BRIEF
Only one stretch of the listing below is wanted: every line from the first to the line containing "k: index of", set down exactly.
-------- INPUT RECORDS
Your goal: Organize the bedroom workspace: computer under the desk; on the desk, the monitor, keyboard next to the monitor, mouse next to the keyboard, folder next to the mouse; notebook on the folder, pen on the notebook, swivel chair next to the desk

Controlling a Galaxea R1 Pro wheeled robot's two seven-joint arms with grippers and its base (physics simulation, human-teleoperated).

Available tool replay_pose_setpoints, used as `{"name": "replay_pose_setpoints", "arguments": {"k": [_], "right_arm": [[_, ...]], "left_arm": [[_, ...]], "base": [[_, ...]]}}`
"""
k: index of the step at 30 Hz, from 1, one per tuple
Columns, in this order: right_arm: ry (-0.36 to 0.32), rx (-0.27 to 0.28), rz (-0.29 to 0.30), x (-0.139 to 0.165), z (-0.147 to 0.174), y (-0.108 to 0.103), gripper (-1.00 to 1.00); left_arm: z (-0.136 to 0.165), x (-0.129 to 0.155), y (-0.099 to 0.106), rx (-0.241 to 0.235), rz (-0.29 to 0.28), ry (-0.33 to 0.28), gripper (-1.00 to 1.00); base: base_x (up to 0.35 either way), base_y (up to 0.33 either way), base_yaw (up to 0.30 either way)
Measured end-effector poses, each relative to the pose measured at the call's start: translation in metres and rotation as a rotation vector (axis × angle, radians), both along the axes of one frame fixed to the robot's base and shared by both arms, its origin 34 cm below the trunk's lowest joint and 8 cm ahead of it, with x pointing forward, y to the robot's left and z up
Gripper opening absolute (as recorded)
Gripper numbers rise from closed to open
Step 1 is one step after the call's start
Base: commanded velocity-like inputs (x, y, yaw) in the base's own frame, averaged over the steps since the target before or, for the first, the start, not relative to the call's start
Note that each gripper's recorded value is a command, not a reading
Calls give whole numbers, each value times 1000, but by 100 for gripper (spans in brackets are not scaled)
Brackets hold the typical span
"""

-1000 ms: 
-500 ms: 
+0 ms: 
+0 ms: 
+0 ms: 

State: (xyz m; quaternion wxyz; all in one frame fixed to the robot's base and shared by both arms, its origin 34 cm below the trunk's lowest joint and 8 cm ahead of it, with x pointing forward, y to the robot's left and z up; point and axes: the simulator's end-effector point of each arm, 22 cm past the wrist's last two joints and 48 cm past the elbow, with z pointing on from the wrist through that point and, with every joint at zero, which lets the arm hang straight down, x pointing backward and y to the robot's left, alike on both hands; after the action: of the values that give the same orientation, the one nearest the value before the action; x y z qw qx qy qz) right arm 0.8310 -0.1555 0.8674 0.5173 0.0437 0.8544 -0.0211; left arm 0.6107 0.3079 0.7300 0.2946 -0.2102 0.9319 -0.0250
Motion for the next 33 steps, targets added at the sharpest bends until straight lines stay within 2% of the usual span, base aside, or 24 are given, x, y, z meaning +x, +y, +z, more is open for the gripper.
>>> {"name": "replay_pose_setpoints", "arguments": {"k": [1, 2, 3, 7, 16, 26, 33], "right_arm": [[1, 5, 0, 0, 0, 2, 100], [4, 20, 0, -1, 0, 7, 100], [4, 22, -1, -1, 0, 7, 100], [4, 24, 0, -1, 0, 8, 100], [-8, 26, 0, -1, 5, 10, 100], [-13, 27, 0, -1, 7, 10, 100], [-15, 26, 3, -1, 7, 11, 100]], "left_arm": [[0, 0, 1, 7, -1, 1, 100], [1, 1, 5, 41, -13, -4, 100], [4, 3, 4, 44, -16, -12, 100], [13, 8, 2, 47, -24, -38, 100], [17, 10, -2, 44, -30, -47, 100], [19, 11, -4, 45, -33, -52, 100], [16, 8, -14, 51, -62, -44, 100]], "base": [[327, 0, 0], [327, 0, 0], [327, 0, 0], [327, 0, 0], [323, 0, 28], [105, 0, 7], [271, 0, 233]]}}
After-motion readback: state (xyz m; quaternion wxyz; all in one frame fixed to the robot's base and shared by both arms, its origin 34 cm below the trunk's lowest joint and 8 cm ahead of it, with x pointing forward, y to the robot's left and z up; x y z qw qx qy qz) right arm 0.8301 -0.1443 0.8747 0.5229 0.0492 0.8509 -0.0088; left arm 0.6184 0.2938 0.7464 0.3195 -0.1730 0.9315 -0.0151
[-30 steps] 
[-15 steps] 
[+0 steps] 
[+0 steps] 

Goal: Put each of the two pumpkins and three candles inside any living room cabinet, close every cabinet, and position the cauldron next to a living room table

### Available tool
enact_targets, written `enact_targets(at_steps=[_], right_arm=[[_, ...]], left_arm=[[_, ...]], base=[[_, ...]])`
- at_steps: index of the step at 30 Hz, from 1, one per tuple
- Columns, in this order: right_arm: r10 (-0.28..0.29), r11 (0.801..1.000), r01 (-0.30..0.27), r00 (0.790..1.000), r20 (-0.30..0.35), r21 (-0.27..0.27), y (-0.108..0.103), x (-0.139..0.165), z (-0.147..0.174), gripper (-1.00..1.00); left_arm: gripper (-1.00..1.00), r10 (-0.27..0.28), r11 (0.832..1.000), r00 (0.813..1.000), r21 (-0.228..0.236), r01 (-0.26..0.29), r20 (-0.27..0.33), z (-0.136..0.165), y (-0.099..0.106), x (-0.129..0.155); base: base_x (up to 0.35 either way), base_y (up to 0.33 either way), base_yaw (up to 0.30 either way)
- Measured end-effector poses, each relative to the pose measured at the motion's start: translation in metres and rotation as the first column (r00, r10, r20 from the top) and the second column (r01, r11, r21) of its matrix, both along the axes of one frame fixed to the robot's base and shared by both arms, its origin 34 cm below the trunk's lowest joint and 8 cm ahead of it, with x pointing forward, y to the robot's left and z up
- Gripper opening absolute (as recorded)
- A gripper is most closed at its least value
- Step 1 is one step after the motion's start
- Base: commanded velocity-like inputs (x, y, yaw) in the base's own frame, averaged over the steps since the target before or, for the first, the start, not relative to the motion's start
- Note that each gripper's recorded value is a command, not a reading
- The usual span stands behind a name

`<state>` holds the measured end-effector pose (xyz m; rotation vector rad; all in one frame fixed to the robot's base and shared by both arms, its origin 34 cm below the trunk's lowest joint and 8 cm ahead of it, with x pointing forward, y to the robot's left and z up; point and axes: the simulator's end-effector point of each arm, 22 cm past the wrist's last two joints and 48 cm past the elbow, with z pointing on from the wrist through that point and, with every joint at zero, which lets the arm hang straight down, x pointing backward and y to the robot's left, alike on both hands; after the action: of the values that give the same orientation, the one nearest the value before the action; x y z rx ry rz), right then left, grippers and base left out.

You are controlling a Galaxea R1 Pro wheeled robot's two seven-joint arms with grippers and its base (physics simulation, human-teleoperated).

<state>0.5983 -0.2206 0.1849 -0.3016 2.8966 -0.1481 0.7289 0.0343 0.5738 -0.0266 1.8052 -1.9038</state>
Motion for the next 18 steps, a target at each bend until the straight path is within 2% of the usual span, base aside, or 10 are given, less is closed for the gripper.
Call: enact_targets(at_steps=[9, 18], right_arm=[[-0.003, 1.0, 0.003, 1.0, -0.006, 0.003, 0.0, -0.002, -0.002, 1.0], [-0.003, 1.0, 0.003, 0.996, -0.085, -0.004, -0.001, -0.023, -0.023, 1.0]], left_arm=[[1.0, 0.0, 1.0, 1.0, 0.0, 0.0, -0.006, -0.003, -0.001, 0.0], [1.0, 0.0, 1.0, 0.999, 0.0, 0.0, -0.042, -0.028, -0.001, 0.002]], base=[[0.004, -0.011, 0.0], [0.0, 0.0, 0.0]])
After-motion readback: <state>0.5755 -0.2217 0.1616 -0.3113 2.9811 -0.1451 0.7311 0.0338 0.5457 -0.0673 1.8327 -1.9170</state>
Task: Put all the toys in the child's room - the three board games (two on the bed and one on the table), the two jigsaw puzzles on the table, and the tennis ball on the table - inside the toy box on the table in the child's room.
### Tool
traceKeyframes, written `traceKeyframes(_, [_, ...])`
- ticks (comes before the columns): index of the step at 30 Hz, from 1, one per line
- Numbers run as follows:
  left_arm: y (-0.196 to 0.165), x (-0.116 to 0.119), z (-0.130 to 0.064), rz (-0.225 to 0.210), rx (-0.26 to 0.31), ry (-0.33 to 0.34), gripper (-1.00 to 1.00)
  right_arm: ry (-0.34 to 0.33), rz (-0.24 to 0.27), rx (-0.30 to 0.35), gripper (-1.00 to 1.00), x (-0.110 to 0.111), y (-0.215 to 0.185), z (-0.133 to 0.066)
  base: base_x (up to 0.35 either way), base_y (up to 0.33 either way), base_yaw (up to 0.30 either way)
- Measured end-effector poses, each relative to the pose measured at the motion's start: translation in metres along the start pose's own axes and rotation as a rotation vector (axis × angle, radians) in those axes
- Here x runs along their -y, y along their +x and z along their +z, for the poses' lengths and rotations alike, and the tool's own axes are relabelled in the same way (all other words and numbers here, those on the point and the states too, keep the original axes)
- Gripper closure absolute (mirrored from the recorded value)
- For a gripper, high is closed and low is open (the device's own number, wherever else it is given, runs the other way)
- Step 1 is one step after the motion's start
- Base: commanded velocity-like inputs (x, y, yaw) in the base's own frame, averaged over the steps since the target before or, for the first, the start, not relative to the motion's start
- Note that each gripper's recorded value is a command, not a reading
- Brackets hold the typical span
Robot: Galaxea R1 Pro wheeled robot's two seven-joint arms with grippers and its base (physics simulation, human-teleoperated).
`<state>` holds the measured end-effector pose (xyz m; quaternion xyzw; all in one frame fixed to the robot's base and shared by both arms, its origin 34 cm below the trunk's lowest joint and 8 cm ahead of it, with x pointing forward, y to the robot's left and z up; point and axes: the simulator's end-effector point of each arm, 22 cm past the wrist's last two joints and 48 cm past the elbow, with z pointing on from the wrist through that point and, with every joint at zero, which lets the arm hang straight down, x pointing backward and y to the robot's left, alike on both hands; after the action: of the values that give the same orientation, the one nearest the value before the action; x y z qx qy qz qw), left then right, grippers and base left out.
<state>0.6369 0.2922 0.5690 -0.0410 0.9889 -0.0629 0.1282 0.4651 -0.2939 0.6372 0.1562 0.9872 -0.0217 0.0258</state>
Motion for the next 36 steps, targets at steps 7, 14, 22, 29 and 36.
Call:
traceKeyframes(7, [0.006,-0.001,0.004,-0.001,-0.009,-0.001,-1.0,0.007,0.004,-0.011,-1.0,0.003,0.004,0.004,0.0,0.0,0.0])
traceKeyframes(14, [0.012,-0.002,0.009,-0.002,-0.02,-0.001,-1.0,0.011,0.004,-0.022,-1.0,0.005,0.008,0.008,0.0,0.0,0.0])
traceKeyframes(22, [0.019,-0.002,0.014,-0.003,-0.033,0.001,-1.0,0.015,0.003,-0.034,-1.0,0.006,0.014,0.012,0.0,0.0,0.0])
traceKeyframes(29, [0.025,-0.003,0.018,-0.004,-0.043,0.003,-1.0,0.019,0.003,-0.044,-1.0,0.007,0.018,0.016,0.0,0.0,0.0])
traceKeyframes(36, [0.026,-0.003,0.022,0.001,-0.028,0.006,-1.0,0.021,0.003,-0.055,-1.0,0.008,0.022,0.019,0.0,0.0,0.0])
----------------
EXERCISE ANSWER
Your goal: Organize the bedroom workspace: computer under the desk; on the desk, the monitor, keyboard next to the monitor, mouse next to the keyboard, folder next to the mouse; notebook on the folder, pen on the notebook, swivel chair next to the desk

Controlling a Galaxea R1 Pro wheeled robot's two seven-joint arms with grippers and its base (physics simulation, human-teleoperated).

Available tool replay_pose_setpoints, used as `{"name": "replay_pose_setpoints", "arguments": {"k": [_], "right_arm": [[_, ...]], "left_arm": [[_, ...]], "base": [[_, ...]]}}`
"""
k: index of the step at 30 Hz, from 1, one per tuple

This answer is complete as it stands.